Correct backpropagation in simple perceptron

Given the simple OR gate problem:

or_input = np.array([[0,0], [0,1], [1,0], [1,1]])
or_output = np.array([[0,1,1,1]]).T

If we train a simple single-layered perceptron (without backpropagation), we could do something like this:

import numpy as np
np.random.seed(0)

def sigmoid(x): # Returns values that sums to one.
    return 1 / (1 + np.exp(-x))

def cost(predicted, truth):
    return (truth - predicted)**2

or_input = np.array([[0,0], [0,1], [1,0], [1,1]])
or_output = np.array([[0,1,1,1]]).T

# Define the shape of the weight vector.
num_data, input_dim = or_input.shape
# Define the shape of the output vector. 
output_dim = len(or_output.T)

num_epochs = 50 # No. of times to iterate.
learning_rate = 0.03 # How large a step to take per iteration.

# Lets standardize and call our inputs X and outputs Y
X = or_input
Y = or_output
W = np.random.random((input_dim, output_dim))

for _ in range(num_epochs):
    layer0 = X
    # Forward propagation.
    # Inside the perceptron, Step 2. 
    layer1 = sigmoid(np.dot(X, W))

    # How much did we miss in the predictions?
    cost_error = cost(layer1, Y)

    # update weights
    W +=  - learning_rate * np.dot(layer0.T, cost_error)

# Expected output.
print(Y.tolist())
# On the training data
print([[int(prediction > 0.5)] for prediction in layer1])

[out]:

[[0], [1], [1], [1]]
[[0], [1], [1], [1]]

With backpropagation, to compute the d(cost)/d(X), are the follow steps correct?

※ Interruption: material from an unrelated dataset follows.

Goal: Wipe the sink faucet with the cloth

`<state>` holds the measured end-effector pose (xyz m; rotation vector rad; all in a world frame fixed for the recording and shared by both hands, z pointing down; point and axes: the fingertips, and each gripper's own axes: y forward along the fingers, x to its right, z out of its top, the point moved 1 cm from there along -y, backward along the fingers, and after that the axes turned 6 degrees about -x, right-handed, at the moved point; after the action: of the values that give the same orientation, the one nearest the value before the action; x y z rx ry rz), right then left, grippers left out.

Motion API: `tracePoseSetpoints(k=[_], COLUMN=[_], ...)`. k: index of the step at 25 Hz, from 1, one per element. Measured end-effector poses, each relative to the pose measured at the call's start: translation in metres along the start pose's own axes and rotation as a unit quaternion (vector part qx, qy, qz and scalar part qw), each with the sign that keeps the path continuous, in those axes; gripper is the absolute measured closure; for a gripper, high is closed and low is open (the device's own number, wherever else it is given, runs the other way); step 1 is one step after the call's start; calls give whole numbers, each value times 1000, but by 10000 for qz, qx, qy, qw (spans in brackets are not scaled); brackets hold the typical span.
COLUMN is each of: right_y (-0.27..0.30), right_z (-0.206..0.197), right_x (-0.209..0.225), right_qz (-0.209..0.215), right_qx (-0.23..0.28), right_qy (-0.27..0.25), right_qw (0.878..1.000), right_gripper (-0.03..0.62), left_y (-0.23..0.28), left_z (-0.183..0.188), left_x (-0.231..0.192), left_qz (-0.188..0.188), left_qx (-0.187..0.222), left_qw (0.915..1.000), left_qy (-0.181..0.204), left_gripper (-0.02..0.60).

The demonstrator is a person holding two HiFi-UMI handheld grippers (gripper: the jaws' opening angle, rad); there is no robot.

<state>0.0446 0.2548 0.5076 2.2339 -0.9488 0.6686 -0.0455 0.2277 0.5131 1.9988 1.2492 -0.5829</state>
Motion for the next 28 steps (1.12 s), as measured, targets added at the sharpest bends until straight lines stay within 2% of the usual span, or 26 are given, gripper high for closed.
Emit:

compute the layer1 error by multiplying the cost error and the derivatives of the cost
then compute the layer1 delta by multiplying the layer 1 error and the derivatives of the sigmoid
then do a dot product between the inputs and the layer1 delta to get the differential of the i.e. d(cost)/d(X)

Then the d(cost)/d(X) is multiplied with the negative of the learning rate to perform gradient descent.

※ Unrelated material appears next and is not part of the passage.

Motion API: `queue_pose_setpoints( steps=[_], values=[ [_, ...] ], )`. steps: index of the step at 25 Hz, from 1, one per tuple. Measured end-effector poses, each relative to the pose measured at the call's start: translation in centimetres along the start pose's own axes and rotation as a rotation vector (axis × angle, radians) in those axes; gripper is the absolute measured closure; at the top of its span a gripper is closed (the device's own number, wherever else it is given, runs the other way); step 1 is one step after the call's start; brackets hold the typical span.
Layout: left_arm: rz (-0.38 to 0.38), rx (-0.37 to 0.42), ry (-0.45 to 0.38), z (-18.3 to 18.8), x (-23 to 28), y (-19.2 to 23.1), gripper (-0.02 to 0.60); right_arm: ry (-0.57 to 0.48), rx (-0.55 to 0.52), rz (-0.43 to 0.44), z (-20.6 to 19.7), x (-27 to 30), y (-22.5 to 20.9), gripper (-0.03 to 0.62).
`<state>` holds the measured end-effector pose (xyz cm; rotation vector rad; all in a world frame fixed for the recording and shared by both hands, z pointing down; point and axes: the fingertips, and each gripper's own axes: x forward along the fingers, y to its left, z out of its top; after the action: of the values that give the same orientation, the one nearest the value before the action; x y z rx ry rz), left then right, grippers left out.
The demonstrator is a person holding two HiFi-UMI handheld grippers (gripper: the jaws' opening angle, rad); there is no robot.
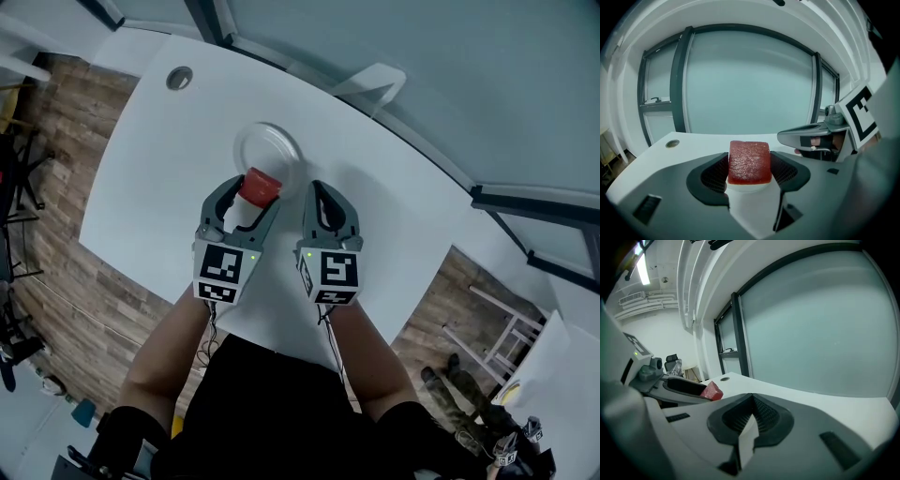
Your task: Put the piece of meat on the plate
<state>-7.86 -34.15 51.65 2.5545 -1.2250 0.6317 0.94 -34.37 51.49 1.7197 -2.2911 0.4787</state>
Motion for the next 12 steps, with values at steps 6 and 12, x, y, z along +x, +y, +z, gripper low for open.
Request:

num_epochs = 0 # No. of times to iterate.
learning_rate = 0.03 # How large a step to take per iteration.

# Lets standardize and call our inputs X and outputs Y
X = or_input
Y = or_output
W = np.random.random((input_dim, output_dim))

for _ in range(num_epochs):
    layer0 = X
    # Forward propagation.
    # Inside the perceptron, Step 2. 
    layer1 = sigmoid(np.dot(X, W))

    # How much did we miss in the predictions?
    cost_error = cost(layer1, Y)

    # Back propagation.
    # multiply how much we missed from the gradient/slope of the cost for our prediction.
    layer1_error = cost_error * cost_derivative(cost_error)

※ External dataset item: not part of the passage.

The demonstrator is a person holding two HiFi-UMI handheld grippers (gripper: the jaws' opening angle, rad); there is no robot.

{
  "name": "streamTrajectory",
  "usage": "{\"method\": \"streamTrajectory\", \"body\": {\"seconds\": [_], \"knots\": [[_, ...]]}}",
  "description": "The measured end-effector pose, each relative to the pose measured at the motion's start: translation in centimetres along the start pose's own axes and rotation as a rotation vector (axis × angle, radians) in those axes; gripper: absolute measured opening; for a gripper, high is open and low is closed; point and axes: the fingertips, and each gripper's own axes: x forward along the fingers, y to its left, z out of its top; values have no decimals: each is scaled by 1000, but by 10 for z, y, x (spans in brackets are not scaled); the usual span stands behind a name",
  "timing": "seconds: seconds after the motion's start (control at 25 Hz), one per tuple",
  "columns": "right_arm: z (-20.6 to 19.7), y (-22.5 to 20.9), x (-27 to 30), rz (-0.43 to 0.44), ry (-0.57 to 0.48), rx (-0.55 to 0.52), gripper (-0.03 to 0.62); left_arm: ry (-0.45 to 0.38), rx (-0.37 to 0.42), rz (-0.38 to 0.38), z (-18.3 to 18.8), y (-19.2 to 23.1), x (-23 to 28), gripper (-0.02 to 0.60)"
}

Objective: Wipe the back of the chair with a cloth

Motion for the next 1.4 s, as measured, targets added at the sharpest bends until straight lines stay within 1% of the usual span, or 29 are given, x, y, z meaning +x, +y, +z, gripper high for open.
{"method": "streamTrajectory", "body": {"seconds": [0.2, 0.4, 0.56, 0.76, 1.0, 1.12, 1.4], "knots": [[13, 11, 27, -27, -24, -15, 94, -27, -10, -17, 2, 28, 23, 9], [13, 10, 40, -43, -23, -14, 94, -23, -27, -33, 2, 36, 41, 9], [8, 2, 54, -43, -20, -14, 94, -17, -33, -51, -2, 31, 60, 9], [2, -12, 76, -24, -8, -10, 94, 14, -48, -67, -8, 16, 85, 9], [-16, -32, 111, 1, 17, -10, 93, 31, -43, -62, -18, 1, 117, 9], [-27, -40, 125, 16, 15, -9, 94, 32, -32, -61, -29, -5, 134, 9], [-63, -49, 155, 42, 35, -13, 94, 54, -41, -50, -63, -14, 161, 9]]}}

    # multiply how much we missed by the gradient/slope of the sigmoid at the values in layer1
    layer1_delta = layer1_error * sigmoid_derivative(layer1)

    # update weights
    W +=  - learning_rate * np.dot(layer0.T, layer1_delta)

In that case, should the implementation look like this below with the cost_derivative and sigmoid_derivative?

import numpy as np
np.random.seed(0)

def sigmoid(x): # Returns values that sums to one.
    return 1 / (1 + np.exp(-x))

def sigmoid_derivative(sx):
    # See https://math.stackexchange.com/a/1225116
    return sx * (1 - sx)

def cost(predicted, truth):
    return (truth - predicted)**2

def cost_derivative(y):
    # If the cost is:
    # cost = y - y_hat
    # What's the derivative of d(cost)/d(y)
    # d(cost)/d(y) = 1
    return 2*y


or_input = np.array([[0,0], [0,1], [1,0], [1,1]])
or_output = np.array([[0,1,1,1]]).T

# Define the shape of the weight vector.
num_data, input_dim = or_input.shape
# Define the shape of the output vector. 
output_dim = len(or_output.T)

num_epochs = 5 # No. of times to iterate.
learning_rate = 0.03 # How large a step to take per iteration.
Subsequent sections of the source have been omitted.